Comment 9 Justin L 2019-09-26 08:47:48 UTC
exploratory patch: https://gerrit.libreoffice.org/79594 

tdf#127616 sw: timing issue? Import CharStyle early to allow direct formatting properties to stick.
    
It breaks one unit test, but interactively it shows the expected settings, so for some reason the unit test acts differently. Obviously there is something funny happening under the hood here...
Comment 10 Commit Notification 2020-05-18 15:59:00 UTC
László Németh committed a patch related to this issue.
It has been pushed to "master":

https://git.libreoffice.org/core/commit/fb001eab98934c5a4d0a8c6b9563f91337561b87

tdf#127616 DOCX import: fix char style of empty paragraph

It will be available in 7.0.0.

The patch should be included in the daily builds available at
https://dev-builds.libreoffice.org/daily/ in the next 24-48 hours. More
information about daily builds can be found at:
https://wiki.documentfoundation.org/Testing_Daily_Builds

Affected users are encouraged to test the fix and report feedback.
Comment 11 Xisco Faulí 2020-05-19 12:00:52 UTC
Verified in

Version: 7.0.0.0.alpha1+
Build ID: 8209c2569f5726f9ed29f75d30efdccb94f98fe5
CPU threads: 4; OS: Linux 4.19; UI render: default; VCL: gtk3; 
Locale: en-US (en_US.UTF-8); UI: en-US
Calc: threaded

@László Németh, thanks for fixing this issue! quite an old regression. don't think it needs to be backported.
Comment 12 László Németh 2020-05-21 16:29:47 UTC
(In reply to Xisco Faulí from comment #11)

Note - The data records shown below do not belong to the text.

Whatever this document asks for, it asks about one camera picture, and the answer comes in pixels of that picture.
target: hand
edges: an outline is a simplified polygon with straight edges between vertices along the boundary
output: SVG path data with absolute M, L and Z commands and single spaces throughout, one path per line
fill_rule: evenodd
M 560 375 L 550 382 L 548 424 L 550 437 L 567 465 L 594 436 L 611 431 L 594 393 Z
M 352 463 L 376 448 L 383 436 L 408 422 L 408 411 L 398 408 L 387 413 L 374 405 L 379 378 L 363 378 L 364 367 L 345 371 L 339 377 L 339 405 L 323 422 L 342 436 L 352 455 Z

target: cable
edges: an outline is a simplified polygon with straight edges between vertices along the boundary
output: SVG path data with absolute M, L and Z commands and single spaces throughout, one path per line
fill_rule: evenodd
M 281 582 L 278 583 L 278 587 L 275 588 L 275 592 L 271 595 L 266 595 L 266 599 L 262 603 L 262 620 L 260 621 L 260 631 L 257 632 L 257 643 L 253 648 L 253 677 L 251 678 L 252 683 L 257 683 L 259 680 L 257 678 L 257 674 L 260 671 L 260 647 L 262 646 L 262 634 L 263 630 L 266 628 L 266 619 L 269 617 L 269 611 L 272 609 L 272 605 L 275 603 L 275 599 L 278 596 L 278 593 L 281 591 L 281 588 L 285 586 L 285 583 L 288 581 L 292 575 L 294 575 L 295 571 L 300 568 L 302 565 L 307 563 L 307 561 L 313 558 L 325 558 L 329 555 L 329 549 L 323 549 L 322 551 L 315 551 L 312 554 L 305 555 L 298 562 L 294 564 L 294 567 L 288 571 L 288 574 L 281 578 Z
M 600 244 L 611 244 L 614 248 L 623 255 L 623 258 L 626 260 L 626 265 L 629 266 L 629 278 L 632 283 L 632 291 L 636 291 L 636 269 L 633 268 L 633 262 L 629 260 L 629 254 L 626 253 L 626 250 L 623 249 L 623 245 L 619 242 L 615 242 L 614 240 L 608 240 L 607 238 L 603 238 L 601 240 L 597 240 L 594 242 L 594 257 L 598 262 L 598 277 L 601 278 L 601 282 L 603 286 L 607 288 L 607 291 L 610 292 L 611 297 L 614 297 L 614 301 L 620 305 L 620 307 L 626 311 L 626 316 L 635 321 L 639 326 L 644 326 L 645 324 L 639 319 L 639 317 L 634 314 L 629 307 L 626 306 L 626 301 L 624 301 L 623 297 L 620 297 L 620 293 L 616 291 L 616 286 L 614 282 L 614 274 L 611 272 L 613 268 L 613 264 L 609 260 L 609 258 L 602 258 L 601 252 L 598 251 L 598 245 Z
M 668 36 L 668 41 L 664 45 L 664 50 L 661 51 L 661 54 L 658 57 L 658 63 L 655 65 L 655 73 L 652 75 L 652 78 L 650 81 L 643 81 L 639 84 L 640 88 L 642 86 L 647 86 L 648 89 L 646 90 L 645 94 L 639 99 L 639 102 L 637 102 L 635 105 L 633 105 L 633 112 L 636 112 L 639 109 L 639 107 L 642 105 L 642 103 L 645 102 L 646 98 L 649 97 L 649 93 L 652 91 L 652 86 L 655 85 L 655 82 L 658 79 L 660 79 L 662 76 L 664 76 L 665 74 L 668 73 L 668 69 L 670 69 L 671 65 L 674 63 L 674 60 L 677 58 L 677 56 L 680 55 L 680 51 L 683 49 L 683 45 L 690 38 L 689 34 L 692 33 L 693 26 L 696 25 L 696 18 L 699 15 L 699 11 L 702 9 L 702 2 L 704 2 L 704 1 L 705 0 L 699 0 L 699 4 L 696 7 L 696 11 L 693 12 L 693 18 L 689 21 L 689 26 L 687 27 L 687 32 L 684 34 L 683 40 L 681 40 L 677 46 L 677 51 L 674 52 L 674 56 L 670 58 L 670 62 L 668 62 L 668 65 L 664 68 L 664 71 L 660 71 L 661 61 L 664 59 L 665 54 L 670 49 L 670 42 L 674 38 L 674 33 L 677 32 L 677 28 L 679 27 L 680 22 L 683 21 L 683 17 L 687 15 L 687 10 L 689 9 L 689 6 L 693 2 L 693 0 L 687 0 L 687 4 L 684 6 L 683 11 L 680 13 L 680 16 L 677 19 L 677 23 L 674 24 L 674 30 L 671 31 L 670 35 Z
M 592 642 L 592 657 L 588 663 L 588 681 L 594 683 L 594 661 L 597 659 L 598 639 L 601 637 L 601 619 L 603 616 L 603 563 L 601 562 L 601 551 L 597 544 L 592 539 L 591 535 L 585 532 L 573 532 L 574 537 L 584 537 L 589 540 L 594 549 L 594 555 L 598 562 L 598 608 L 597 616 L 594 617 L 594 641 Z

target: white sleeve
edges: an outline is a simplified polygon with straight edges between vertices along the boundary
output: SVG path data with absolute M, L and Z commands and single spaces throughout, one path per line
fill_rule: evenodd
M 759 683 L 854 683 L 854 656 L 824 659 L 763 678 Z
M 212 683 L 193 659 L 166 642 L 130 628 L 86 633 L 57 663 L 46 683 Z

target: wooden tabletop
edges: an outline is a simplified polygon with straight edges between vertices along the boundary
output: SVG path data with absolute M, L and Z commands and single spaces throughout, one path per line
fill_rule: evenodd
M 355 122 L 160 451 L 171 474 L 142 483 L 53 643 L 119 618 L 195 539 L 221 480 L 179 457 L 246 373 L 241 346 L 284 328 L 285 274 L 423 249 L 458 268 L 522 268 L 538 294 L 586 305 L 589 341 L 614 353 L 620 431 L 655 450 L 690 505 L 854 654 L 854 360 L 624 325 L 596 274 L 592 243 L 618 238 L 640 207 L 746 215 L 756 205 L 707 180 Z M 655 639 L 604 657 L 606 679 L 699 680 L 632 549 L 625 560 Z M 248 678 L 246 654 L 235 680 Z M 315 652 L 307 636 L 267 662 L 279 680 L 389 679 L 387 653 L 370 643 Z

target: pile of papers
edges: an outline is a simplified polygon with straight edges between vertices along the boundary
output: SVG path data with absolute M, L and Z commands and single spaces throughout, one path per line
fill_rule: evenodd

> @László Németh, thanks for fixing this issue! quite an old regression. don't
> think it needs to be backported.

@Xisco: thanks for verifying! It think, it's safe to backport, because it doesn't affect other things, but it's not so important, because it's not so common using character style on an empty paragraph. (By the way, paragraphmarker.docx shows an interesting and useful feature of MSO: cursive character style Emphasis switch off cursive in the cursive paragraph style Quote. It would be mpre useful to support this in Writer, too.)